A search of the accused by Constable Owens revealed, inter alia:
(1)A wallet containing $590 in Australian notes and two small resealable plastic bags each containing a crystal-like substance. The wallet and the two plastic bags can be seen in Exhibit C2. The two plastic bags can be seen in Exhibit C3. The money can be seen in Exhibit C17. The wallet is referred to as item number 001 on Property Seizure Record A233265 - see Exhibit G. The two small plastic bags are referred to as item number 003 on Property Seizure Record A233309 - see Exhibit G, and as exhibit number 003 on the Drugs Register - see Exhibit F. The money is referred to as item number 001 on Property Seizure Record A233264 - see Exhibit G. The crystal-like substance contained in the two bags was weighed and found to weigh 1.272 grams and analysed and found to contain methylamphetamine of a purity of 60.10 per cent or 0.76 gram as the base - see ACTGAL Identifier T10/1847A (Exhibit A6).

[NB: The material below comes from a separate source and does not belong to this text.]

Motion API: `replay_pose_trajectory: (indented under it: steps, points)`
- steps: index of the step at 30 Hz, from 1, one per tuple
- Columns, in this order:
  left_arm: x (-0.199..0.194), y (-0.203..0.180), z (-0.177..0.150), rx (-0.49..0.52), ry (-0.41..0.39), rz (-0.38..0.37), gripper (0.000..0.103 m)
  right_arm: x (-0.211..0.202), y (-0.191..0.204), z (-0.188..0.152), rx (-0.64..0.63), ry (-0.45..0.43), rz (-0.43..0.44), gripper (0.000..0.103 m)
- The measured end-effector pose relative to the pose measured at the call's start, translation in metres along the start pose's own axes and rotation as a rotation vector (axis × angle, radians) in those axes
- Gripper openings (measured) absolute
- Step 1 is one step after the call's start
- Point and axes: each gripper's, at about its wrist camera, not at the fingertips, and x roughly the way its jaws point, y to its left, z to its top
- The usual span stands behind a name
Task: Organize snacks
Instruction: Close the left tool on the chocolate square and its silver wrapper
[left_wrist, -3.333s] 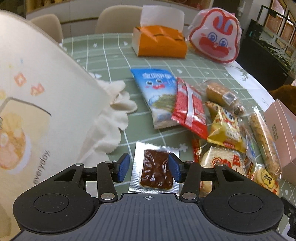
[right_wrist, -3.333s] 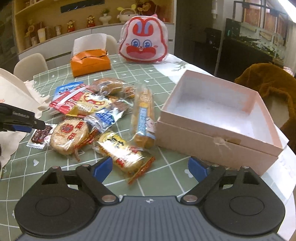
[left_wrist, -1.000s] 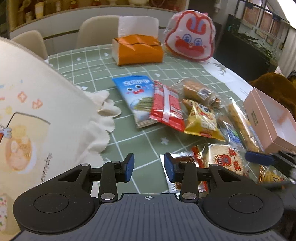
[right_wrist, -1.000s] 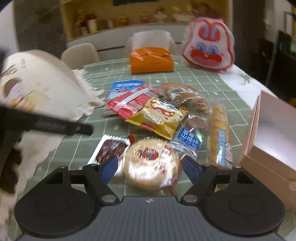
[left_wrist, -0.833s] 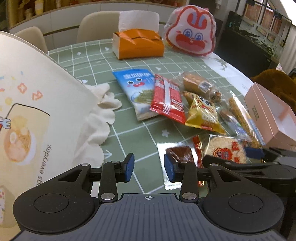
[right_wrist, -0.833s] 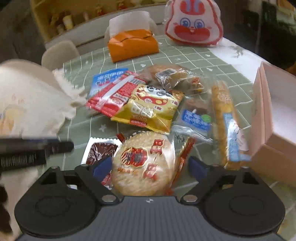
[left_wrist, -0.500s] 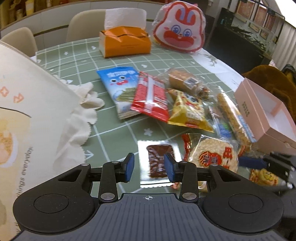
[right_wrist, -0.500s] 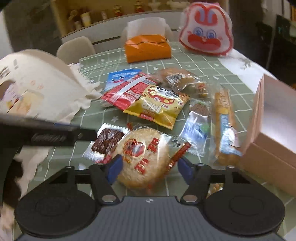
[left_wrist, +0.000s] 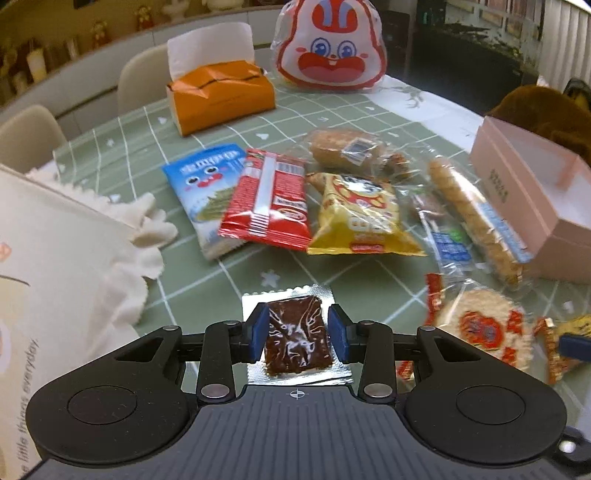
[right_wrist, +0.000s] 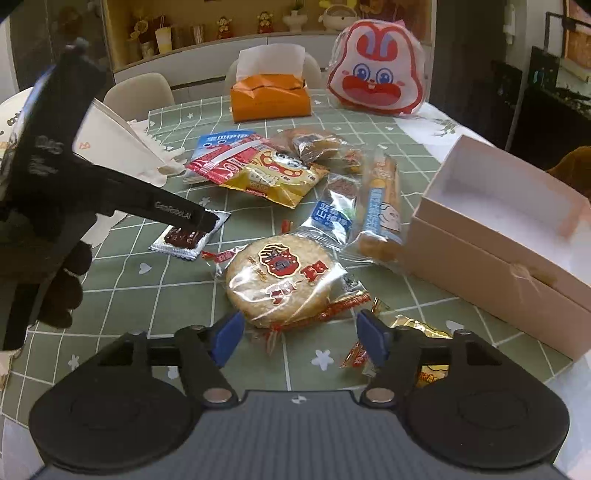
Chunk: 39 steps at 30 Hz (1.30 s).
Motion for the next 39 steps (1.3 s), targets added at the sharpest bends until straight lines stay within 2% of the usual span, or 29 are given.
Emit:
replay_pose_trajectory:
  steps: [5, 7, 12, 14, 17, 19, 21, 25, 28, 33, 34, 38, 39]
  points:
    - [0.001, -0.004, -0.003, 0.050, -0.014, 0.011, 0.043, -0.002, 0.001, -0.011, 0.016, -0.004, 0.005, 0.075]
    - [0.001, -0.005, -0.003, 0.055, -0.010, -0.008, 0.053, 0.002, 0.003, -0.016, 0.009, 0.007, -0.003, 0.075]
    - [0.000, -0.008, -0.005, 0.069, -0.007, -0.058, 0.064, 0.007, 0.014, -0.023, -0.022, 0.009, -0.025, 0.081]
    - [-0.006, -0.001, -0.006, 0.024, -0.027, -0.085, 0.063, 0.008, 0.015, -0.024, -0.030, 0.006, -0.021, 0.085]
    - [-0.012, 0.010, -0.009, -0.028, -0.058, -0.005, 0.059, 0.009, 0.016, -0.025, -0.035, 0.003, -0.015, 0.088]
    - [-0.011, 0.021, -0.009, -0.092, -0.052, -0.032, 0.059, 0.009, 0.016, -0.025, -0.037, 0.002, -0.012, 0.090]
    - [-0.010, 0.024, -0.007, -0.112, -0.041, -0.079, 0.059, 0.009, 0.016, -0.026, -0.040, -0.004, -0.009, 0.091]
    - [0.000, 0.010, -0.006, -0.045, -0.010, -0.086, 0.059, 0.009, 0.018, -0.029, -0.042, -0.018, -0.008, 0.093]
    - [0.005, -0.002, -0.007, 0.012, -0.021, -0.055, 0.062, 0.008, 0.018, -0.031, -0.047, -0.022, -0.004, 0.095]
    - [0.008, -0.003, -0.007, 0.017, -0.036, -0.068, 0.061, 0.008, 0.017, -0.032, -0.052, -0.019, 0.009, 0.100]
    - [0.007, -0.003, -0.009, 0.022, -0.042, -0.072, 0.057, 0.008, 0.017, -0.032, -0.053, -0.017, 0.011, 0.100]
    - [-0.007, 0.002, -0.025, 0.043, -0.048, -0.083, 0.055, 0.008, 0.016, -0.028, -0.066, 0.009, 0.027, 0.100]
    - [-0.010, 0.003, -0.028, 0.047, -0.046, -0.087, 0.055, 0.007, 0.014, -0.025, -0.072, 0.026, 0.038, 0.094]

(2)A cigarette packet containing eight cigarettes and a small brown coloured glass bottle with black lid containing powder. The packet, cigarettes and bottle can be seen in Exhibit C2. The packet and cigarettes are referred to as item number 002 on Property Seizure Record A233265 - see Exhibit G, and the bottle containing the powder is referred to as item number 005 on Property Seizure Record A233309 - see Exhibit G, and as exhibit number 005 on the Drugs Register - see Exhibit F. The powder was weighed and found to weigh 0.239 gram and analysed and found to contain heroin of a purity of 11.5 per cent or 0.02 as the base.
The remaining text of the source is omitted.